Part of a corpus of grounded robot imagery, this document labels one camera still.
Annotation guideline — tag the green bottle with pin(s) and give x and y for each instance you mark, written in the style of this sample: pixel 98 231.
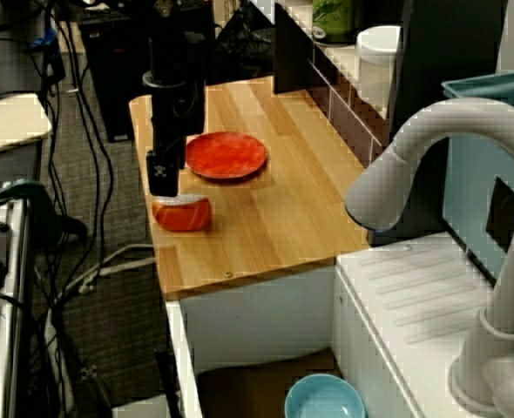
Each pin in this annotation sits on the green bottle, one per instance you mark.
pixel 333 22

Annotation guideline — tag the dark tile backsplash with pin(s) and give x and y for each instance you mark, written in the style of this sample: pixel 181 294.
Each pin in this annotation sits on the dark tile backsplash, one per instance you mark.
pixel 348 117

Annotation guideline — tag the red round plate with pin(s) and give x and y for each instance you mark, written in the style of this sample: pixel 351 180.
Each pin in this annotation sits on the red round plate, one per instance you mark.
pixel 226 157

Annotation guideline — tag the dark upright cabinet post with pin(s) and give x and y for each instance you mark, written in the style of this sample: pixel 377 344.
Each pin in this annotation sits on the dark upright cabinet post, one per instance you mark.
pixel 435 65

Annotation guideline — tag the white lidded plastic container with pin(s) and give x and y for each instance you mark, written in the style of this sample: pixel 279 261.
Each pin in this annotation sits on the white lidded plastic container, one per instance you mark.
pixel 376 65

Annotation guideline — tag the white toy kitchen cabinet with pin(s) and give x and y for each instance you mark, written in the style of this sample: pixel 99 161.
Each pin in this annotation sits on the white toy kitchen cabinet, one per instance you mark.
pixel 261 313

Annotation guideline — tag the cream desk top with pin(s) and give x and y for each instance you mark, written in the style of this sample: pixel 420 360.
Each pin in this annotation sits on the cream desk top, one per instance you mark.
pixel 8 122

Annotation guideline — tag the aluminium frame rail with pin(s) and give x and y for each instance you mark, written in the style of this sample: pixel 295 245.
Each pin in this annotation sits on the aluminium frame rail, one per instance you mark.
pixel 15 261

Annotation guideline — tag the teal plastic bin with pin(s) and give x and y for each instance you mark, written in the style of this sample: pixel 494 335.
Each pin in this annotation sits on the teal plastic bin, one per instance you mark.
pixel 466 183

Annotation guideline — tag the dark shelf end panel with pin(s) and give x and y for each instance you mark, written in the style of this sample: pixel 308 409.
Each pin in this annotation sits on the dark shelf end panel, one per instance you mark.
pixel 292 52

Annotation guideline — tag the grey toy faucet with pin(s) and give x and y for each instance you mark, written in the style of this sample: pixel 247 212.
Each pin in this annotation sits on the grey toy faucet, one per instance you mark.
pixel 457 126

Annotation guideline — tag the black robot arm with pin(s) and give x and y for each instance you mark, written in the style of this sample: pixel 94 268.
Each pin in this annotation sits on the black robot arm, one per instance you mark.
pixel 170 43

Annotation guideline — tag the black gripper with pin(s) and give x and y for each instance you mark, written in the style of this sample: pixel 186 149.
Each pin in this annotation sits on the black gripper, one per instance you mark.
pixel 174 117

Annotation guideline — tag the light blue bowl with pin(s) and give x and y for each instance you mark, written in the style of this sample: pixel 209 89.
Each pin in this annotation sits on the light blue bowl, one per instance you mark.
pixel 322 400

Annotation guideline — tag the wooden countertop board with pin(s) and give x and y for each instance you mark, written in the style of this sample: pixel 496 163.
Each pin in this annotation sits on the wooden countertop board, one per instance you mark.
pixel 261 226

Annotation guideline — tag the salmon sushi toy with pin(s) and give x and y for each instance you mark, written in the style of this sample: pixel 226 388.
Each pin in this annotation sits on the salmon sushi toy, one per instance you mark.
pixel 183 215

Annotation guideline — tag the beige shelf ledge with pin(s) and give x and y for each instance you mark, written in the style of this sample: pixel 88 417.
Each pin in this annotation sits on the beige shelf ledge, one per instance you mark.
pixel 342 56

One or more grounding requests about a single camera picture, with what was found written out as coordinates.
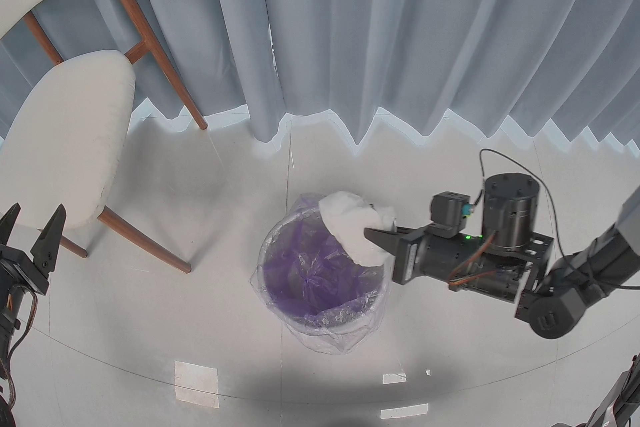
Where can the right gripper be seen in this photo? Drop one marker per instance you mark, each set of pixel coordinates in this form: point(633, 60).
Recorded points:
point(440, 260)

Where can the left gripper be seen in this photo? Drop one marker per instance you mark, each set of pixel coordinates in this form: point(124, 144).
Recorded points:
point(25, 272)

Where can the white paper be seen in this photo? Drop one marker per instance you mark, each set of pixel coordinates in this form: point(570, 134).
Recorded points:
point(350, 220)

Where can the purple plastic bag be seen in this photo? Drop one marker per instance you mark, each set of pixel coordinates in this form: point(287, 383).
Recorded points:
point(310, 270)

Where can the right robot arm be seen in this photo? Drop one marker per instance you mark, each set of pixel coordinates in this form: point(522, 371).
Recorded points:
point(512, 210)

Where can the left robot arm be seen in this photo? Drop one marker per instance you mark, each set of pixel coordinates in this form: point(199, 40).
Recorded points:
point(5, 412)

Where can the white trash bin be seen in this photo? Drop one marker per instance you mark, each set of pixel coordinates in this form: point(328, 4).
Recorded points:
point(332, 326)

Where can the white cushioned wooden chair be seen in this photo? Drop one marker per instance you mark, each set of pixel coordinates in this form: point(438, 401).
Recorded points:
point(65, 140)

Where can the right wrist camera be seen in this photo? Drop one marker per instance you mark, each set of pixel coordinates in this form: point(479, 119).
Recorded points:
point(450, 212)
□ □ □ □ □ □ □
About this exercise
Where a line in the material contains "left", copy that line.

Completed task
Where can the left gripper be seen in this photo? Drop one marker per instance you mark, each set of pixel coordinates in this form: point(124, 144).
Where can the left robot arm be seen in this photo? Drop one marker per instance you mark, each set of pixel coordinates in this form: point(199, 40).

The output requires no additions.